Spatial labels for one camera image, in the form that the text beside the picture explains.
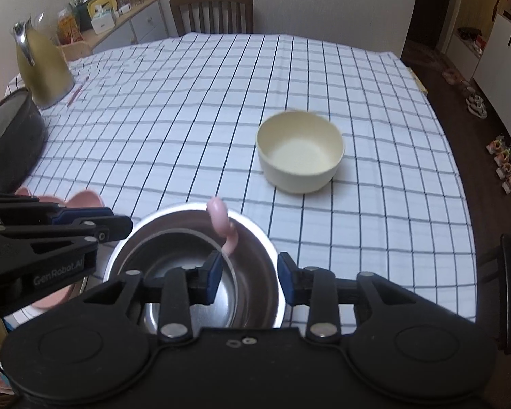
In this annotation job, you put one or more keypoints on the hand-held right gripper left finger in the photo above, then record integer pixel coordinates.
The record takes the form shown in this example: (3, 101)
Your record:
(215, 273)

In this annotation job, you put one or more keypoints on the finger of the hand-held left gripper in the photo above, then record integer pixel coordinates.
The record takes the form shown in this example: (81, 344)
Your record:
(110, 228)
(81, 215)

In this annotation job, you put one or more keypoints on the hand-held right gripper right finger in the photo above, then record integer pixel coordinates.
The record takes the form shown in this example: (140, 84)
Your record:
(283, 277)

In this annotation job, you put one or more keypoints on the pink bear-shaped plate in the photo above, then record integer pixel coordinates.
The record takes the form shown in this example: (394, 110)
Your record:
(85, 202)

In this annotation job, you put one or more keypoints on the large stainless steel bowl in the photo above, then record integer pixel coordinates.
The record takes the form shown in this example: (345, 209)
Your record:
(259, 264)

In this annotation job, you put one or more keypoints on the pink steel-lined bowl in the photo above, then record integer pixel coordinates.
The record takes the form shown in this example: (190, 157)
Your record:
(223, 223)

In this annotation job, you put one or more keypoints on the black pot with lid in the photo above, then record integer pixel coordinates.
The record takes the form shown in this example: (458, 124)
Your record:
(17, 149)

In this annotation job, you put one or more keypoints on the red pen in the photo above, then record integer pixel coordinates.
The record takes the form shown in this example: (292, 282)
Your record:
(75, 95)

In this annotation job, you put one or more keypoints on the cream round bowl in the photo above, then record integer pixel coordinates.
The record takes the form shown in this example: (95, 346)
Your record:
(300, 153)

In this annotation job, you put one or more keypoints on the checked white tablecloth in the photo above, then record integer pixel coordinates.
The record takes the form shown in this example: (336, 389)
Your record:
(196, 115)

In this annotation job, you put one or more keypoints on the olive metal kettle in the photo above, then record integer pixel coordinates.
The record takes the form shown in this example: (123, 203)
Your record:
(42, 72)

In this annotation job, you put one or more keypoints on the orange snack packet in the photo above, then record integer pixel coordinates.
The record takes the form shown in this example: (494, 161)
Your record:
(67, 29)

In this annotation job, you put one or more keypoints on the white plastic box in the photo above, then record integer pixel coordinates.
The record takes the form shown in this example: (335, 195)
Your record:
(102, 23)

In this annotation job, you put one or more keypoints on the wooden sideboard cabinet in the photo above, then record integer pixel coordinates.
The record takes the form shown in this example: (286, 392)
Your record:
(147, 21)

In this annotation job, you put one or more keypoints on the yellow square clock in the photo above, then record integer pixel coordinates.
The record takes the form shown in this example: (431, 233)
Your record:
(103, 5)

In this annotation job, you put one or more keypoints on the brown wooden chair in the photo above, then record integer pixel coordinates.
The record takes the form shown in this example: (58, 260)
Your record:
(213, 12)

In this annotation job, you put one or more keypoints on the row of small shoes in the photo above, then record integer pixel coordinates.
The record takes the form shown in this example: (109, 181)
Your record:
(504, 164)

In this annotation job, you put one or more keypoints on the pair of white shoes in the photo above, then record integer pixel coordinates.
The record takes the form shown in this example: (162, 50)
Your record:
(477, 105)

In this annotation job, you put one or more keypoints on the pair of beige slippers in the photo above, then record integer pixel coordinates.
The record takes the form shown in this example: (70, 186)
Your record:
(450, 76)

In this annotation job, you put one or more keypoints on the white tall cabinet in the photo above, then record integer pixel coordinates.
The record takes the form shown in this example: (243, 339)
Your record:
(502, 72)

* * * * *

Task goal:
Above are the records; from them, give again exactly the lines from the one containing "on the black" through the one containing "The record takes the form shown in this example: (336, 389)", both included.

Task solution:
In this annotation job, you put one or more keypoints on the black pot with lid in the photo above, then record integer pixel coordinates.
The record takes the form shown in this example: (458, 124)
Your record:
(17, 149)

In this annotation job, you put one or more keypoints on the red pen in the photo above, then record integer pixel coordinates.
The record takes the form shown in this example: (292, 282)
Your record:
(75, 95)

In this annotation job, you put one or more keypoints on the cream round bowl in the photo above, then record integer pixel coordinates.
The record takes the form shown in this example: (95, 346)
Your record:
(300, 153)

In this annotation job, you put one or more keypoints on the checked white tablecloth in the photo above, then record integer pixel coordinates.
The record takes the form shown in this example: (336, 389)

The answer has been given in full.